═══ SUPPLIED ENTRIES ═══
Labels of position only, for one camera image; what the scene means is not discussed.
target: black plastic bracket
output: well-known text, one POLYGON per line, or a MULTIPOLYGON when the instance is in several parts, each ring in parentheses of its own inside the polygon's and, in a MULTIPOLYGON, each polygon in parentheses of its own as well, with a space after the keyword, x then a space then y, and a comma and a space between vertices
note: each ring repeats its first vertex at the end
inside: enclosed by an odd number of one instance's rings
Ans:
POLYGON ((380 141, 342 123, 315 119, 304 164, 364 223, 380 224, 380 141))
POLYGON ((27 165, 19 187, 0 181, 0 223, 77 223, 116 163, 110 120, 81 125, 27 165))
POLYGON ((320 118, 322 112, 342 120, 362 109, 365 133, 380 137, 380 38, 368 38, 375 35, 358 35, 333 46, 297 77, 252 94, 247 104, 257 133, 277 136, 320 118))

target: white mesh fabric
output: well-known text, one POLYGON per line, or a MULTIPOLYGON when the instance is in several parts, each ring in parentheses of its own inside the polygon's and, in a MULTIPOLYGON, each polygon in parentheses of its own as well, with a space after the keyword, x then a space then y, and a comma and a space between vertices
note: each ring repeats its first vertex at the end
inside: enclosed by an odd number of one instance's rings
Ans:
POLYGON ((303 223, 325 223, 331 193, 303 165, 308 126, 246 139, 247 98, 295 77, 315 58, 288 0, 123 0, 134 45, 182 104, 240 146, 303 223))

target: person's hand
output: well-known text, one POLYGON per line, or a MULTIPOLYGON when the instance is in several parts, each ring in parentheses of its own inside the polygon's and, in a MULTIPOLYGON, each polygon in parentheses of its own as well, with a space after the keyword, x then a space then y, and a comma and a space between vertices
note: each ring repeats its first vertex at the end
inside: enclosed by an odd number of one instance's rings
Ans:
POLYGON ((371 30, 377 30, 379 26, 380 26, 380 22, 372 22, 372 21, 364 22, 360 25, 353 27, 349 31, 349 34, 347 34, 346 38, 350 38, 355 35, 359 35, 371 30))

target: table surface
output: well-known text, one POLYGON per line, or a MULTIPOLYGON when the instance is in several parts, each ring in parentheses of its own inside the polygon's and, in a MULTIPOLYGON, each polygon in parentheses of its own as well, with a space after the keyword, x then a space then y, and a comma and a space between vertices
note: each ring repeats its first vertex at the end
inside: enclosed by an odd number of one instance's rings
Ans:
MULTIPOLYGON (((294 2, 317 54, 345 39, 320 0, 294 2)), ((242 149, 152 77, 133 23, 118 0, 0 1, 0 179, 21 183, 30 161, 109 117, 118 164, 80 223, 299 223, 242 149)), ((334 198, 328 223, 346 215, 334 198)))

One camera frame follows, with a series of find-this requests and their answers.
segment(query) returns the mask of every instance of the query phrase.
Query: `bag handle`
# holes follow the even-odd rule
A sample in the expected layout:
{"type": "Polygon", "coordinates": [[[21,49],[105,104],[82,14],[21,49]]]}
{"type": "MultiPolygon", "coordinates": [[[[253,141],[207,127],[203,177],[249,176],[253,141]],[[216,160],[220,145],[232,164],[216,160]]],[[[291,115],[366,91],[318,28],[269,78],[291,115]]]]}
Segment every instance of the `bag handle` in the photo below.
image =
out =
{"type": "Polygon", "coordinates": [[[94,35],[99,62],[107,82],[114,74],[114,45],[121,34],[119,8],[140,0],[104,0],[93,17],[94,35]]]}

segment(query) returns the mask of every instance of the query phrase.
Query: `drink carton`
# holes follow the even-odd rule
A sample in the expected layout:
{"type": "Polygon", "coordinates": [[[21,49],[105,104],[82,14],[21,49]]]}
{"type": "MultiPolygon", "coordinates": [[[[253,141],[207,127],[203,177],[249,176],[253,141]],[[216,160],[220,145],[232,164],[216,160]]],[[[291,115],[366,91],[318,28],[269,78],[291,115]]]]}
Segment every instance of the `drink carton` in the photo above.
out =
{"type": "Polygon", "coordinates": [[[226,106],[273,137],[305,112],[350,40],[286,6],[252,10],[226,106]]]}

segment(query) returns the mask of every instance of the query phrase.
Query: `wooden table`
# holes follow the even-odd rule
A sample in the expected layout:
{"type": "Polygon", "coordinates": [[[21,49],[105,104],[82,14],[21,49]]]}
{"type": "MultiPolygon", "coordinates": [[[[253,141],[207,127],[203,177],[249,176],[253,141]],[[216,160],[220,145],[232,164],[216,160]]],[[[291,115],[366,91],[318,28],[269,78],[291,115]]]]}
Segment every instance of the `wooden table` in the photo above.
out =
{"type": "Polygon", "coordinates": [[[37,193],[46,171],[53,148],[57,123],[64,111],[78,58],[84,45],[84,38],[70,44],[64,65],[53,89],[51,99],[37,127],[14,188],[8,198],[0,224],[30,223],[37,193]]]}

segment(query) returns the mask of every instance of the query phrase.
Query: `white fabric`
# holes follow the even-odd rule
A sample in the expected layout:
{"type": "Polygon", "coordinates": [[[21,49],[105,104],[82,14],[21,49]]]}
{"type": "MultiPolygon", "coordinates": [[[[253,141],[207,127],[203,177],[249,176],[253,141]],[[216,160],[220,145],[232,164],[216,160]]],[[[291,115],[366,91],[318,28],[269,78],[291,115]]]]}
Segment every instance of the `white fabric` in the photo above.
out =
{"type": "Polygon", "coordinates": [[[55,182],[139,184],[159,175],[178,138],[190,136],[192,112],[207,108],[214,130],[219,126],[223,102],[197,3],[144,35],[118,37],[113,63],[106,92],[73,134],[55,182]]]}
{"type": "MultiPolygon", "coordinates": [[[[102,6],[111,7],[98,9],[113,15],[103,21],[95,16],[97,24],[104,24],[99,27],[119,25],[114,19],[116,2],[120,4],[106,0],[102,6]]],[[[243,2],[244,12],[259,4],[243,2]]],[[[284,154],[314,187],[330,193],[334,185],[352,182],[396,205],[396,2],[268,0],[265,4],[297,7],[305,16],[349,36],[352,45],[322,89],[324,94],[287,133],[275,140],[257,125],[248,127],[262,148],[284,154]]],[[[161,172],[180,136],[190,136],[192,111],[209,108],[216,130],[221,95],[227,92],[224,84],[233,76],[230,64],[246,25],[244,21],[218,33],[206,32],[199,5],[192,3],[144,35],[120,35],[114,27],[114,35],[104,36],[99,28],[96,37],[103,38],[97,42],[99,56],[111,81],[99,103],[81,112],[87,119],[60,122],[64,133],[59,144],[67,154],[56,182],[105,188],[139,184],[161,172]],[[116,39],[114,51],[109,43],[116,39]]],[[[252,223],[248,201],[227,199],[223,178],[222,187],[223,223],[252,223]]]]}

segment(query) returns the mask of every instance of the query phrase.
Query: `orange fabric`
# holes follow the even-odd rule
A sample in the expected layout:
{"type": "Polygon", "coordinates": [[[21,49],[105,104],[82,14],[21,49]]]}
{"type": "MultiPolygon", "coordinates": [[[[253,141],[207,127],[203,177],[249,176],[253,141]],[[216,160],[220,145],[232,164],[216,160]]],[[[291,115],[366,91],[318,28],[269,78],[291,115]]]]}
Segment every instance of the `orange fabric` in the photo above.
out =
═══
PROMPT =>
The full listing is to be written out again, exactly as shown.

ANSWER SECTION =>
Labels of position only, for one camera image; what the scene means is not discussed.
target: black plastic bracket
output: well-known text, one POLYGON per line, or a MULTIPOLYGON when the instance is in several parts, each ring in parentheses of its own inside the polygon's and, in a MULTIPOLYGON, each polygon in parentheses of its own as well, with a space after the keyword, x then a space then y, and a comma and a space between vertices
note: each ring repeats its first vertex at the end
inside: enclosed by an odd number of one instance's rings
Ans:
POLYGON ((380 141, 342 123, 315 119, 304 164, 364 223, 380 224, 380 141))
POLYGON ((27 165, 19 187, 0 181, 0 223, 77 223, 116 163, 110 120, 81 125, 27 165))
POLYGON ((320 118, 322 112, 342 120, 362 109, 365 133, 380 137, 380 38, 368 38, 375 35, 358 35, 333 46, 297 77, 252 94, 247 104, 257 133, 277 136, 320 118))

target: white mesh fabric
output: well-known text, one POLYGON per line, or a MULTIPOLYGON when the instance is in several parts, each ring in parentheses of its own inside the polygon's and, in a MULTIPOLYGON, each polygon in parentheses of its own as well, with a space after the keyword, x then a space then y, and a comma and a space between vertices
note: each ring repeats its first vertex at the end
inside: enclosed by an odd number of one instance's rings
Ans:
POLYGON ((303 223, 325 223, 331 193, 303 165, 308 126, 246 139, 247 98, 295 77, 315 58, 288 0, 123 0, 134 45, 182 104, 240 146, 303 223))

target: person's hand
output: well-known text, one POLYGON per line, or a MULTIPOLYGON when the instance is in several parts, each ring in parentheses of its own inside the polygon's and, in a MULTIPOLYGON, each polygon in parentheses of its own as well, with a space after the keyword, x then a space then y, and a comma and a space between vertices
note: each ring repeats its first vertex at the end
inside: enclosed by an odd number of one instance's rings
Ans:
POLYGON ((371 30, 377 30, 379 26, 380 26, 380 22, 372 22, 372 21, 364 22, 360 25, 353 27, 349 31, 349 34, 347 34, 346 38, 350 38, 355 35, 359 35, 371 30))

target: table surface
output: well-known text, one POLYGON per line, or a MULTIPOLYGON when the instance is in several parts, each ring in parentheses of its own inside the polygon's and, in a MULTIPOLYGON, each polygon in parentheses of its own as well, with a space after the keyword, x then a space then y, and a comma and a space between vertices
note: each ring repeats its first vertex at the end
inside: enclosed by an odd number of one instance's rings
Ans:
MULTIPOLYGON (((294 2, 317 54, 345 39, 320 0, 294 2)), ((242 149, 152 77, 133 23, 118 0, 0 1, 0 179, 21 183, 30 161, 109 117, 118 164, 80 223, 299 223, 242 149)), ((334 198, 328 223, 346 215, 334 198)))

One camera frame follows, with a series of find-this requests and their answers.
segment(query) returns the mask of every instance of the query phrase.
Query: `bag handle`
# holes follow the even-odd rule
A sample in the expected layout:
{"type": "Polygon", "coordinates": [[[21,49],[105,104],[82,14],[21,49]]]}
{"type": "MultiPolygon", "coordinates": [[[[253,141],[207,127],[203,177],[249,176],[253,141]],[[216,160],[220,145],[232,164],[216,160]]],[[[291,115],[366,91],[318,28],[269,78],[291,115]]]]}
Segment every instance of the `bag handle` in the photo below.
image =
out =
{"type": "Polygon", "coordinates": [[[94,35],[99,62],[107,82],[114,74],[114,45],[121,34],[119,8],[140,0],[104,0],[93,17],[94,35]]]}

segment(query) returns the mask of every instance of the query phrase.
Query: `drink carton`
# holes follow the even-odd rule
A sample in the expected layout:
{"type": "Polygon", "coordinates": [[[21,49],[105,104],[82,14],[21,49]]]}
{"type": "MultiPolygon", "coordinates": [[[[253,141],[207,127],[203,177],[249,176],[253,141]],[[216,160],[220,145],[232,164],[216,160]]],[[[291,115],[366,91],[318,28],[269,78],[291,115]]]]}
Segment every instance of the `drink carton` in the photo above.
out =
{"type": "Polygon", "coordinates": [[[226,106],[273,137],[305,112],[350,40],[286,6],[252,10],[226,106]]]}

segment(query) returns the mask of every instance of the query phrase.
Query: `wooden table`
# holes follow the even-odd rule
A sample in the expected layout:
{"type": "Polygon", "coordinates": [[[21,49],[105,104],[82,14],[21,49]]]}
{"type": "MultiPolygon", "coordinates": [[[[253,141],[207,127],[203,177],[249,176],[253,141]],[[216,160],[220,145],[232,164],[216,160]]],[[[291,115],[366,91],[318,28],[269,78],[291,115]]]]}
Segment every instance of the `wooden table` in the photo above.
out =
{"type": "Polygon", "coordinates": [[[37,193],[46,171],[53,148],[57,123],[64,111],[78,58],[84,45],[84,38],[70,44],[64,65],[53,89],[51,99],[37,127],[14,188],[8,198],[0,224],[30,223],[37,193]]]}

segment(query) returns the mask of every instance of the query phrase.
Query: `white fabric`
# holes follow the even-odd rule
A sample in the expected layout:
{"type": "Polygon", "coordinates": [[[21,49],[105,104],[82,14],[21,49]]]}
{"type": "MultiPolygon", "coordinates": [[[[253,141],[207,127],[203,177],[249,176],[253,141]],[[216,160],[220,145],[232,164],[216,160]]],[[[291,115],[366,91],[318,28],[269,78],[291,115]]]]}
Segment every instance of the `white fabric` in the photo above.
out =
{"type": "Polygon", "coordinates": [[[55,182],[139,184],[159,175],[178,138],[190,136],[192,112],[207,108],[214,130],[219,126],[223,102],[197,3],[144,35],[118,37],[113,63],[106,92],[73,134],[55,182]]]}
{"type": "MultiPolygon", "coordinates": [[[[102,6],[111,7],[98,9],[113,15],[103,21],[95,16],[97,24],[104,24],[99,27],[119,25],[114,19],[116,2],[120,4],[106,0],[102,6]]],[[[243,2],[244,12],[259,4],[243,2]]],[[[284,154],[314,187],[330,193],[334,185],[352,182],[396,205],[396,2],[268,0],[265,4],[297,7],[305,16],[349,36],[352,45],[322,89],[324,94],[287,133],[275,140],[257,125],[248,127],[262,148],[284,154]]],[[[161,172],[180,136],[190,136],[192,111],[209,108],[216,130],[221,95],[227,92],[224,84],[233,76],[230,64],[246,25],[244,21],[218,33],[206,32],[199,5],[192,3],[144,35],[120,35],[114,27],[114,35],[104,36],[99,28],[96,37],[103,38],[97,42],[99,56],[111,81],[99,103],[81,112],[87,119],[60,122],[64,133],[59,144],[67,154],[56,182],[105,188],[139,184],[161,172]],[[116,39],[114,51],[109,43],[116,39]]],[[[252,223],[248,201],[227,199],[223,178],[222,187],[223,223],[252,223]]]]}

segment(query) returns the mask of every instance of the query phrase.
Query: `orange fabric`
# holes follow the even-odd rule
A sample in the expected layout:
{"type": "Polygon", "coordinates": [[[21,49],[105,104],[82,14],[21,49]]]}
{"type": "MultiPolygon", "coordinates": [[[[253,141],[207,127],[203,177],[249,176],[253,141]],[[216,160],[220,145],[232,164],[216,160]]],[[[291,115],[366,91],[318,28],[269,78],[291,115]]]]}
Segment every instance of the `orange fabric` in the photo above.
out =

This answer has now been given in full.